The real reason RFK Jr. is coming for your antidepressants

The siren call was apparently irresistible. “Kennedy Starts a Push to Help Americans Quit Antidepressants,” read a New York Times headline from early May — phrasing that seemed to normalize Robert F. Kennedy Jr., the anti-science, roadkill enthusiast who is currently running the Department of Health and Human Services, and to assume that he wants to help everyday Americans.

But reading the article should disabuse anyone of the notion that Kennedy has sincere, much less helpful, motivations in shepherding an event called the “Mental Health and Overmedicalization Summit,” held by the MAHA Institute, a far-right group organized to wage war on responsible healthcare systems. “No major medical organizations were represented at the gathering,” Times reporter Ellen Barry noted, and it’s not a surprise why. Legitimate medical experts are, to put it mildly, skeptical of taking away mental health medications, especially when there’s no real pathway to effective alternatives for people struggling with depression, anxiety or other psychiatric conditions — or the one in six people who are taking selective serotonin reuptake inhibitors to manage them. 

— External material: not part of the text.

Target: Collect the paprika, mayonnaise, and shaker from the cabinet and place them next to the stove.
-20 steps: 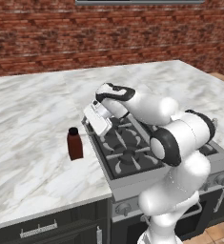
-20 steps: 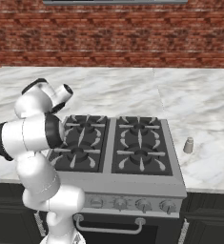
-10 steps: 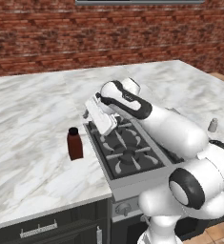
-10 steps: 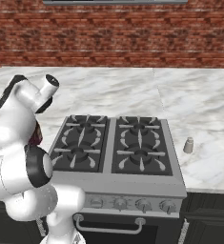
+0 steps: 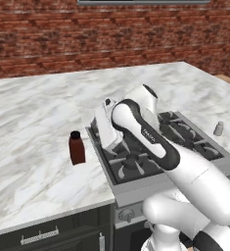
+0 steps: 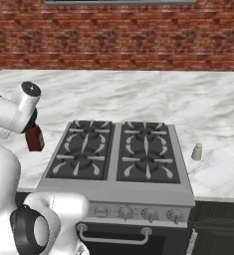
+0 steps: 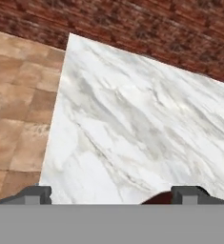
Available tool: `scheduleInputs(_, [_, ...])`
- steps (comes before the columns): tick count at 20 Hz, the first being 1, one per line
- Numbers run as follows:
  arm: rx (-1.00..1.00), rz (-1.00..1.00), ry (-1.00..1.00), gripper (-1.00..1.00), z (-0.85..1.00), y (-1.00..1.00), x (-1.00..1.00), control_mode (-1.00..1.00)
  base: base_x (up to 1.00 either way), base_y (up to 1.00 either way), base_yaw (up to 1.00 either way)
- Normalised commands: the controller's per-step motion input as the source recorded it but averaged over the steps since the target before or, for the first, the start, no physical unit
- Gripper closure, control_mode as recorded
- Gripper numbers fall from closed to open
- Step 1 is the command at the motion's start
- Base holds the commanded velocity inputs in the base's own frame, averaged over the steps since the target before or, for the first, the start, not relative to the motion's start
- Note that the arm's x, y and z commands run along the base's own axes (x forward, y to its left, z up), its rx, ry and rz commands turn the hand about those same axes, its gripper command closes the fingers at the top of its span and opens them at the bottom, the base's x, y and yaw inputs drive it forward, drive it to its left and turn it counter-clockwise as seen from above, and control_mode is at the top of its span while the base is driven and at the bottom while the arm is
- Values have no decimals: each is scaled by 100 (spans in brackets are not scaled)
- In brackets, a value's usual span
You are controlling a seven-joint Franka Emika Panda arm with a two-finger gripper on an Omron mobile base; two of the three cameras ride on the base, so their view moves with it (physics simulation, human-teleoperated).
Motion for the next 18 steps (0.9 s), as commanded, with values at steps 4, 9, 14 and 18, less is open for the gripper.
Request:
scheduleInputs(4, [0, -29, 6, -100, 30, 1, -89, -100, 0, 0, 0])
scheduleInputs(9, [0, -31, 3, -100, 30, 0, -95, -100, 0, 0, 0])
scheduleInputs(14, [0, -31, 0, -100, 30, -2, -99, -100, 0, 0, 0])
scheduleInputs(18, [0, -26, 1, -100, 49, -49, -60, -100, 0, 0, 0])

In the two weeks since the summit, news outlets have been dutifully publishing articles that draw on facts and medical expertise, explaining that Kennedy is wrong to compare people who use SSRIs to heroin addicts. “Redirecting patients away from medications is only clinically responsible if the alternatives are accessible. They are not,” Dr. Jonathan Slater of Columbia University Irving Medical Center explained in an article for STAT News, a publication focused on health and medicine.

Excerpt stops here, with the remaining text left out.